Double Hecke algebra and double affine Hecke algebra are the same notion and interchangeably called so by Cherednik, Ostrik, Etingof and others, DAHA being considered a more precise term.
There are other variants though in generality. Ginzburg talks about symplectic reflection algebras which are more general than rational Cherednik algebras which are a special case.
I suggest that we move the single new reference from the new entry into the bigger entry double Hecke algebra, make redirect or renaming for the integrated page or renaming if needed, and retire the new stub. I will be glad to do that if you agree. I would need to do significant amount of cross checking to be precise in the zoo of related notions.
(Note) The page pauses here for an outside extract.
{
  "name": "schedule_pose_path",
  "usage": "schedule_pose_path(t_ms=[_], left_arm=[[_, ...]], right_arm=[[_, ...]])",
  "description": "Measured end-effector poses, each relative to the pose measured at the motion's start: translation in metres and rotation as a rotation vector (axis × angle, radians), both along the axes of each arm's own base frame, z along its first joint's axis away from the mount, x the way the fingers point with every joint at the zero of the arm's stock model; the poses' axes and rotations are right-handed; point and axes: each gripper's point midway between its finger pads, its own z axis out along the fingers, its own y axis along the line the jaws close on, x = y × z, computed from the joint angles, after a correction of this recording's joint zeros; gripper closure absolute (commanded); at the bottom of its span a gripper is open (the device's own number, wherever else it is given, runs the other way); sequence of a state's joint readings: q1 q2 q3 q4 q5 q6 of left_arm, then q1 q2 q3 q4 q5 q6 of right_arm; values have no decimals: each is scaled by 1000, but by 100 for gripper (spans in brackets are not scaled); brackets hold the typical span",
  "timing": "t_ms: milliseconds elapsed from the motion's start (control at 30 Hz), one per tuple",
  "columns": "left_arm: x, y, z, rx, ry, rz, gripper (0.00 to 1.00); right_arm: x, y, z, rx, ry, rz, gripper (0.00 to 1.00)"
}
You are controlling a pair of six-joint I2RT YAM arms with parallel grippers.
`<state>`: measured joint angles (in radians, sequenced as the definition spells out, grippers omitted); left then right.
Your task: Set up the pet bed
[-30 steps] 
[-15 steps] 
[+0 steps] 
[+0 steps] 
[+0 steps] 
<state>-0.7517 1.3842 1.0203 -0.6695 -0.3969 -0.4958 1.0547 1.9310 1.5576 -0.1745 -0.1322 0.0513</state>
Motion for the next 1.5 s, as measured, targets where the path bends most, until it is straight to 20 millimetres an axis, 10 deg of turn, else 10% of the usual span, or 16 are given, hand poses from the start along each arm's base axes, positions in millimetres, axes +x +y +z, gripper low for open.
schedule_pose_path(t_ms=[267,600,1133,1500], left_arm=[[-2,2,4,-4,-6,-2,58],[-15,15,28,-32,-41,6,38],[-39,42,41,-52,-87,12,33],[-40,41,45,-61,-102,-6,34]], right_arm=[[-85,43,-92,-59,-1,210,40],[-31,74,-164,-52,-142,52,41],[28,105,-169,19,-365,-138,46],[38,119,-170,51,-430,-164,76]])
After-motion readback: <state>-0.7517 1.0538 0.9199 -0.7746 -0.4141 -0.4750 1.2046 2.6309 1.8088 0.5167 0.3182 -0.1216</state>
Also a number of meaningful related entries could be linked, like Dunkl operator, Calogero-Moser system, integrable system, spherical function etc.
Toward a more comprehensive idea section
Double Hecke algebras or double affine Hecke algebras (DAHA) or Cherednik algebras are a particular class of multiparametric families of associative algebras; one parameter is q and then there are 1 or more parameters t α where labels α depend on a root system. While Iwahori-Hecke algebra is a deformation of the group algebra of a Weyl group, DAHA are flat deformations of certain crossed product algebras (or twisted group algebras) involving Coxeter groups. Affine denotes the relation to affine Weyl group in DAHA case. Ivan Cherednik introduced DAHA in proving Macdonald conjecture?s about orthogonal polynomials attached to reduced root systems.
Succeded: double affine Hecke algebra.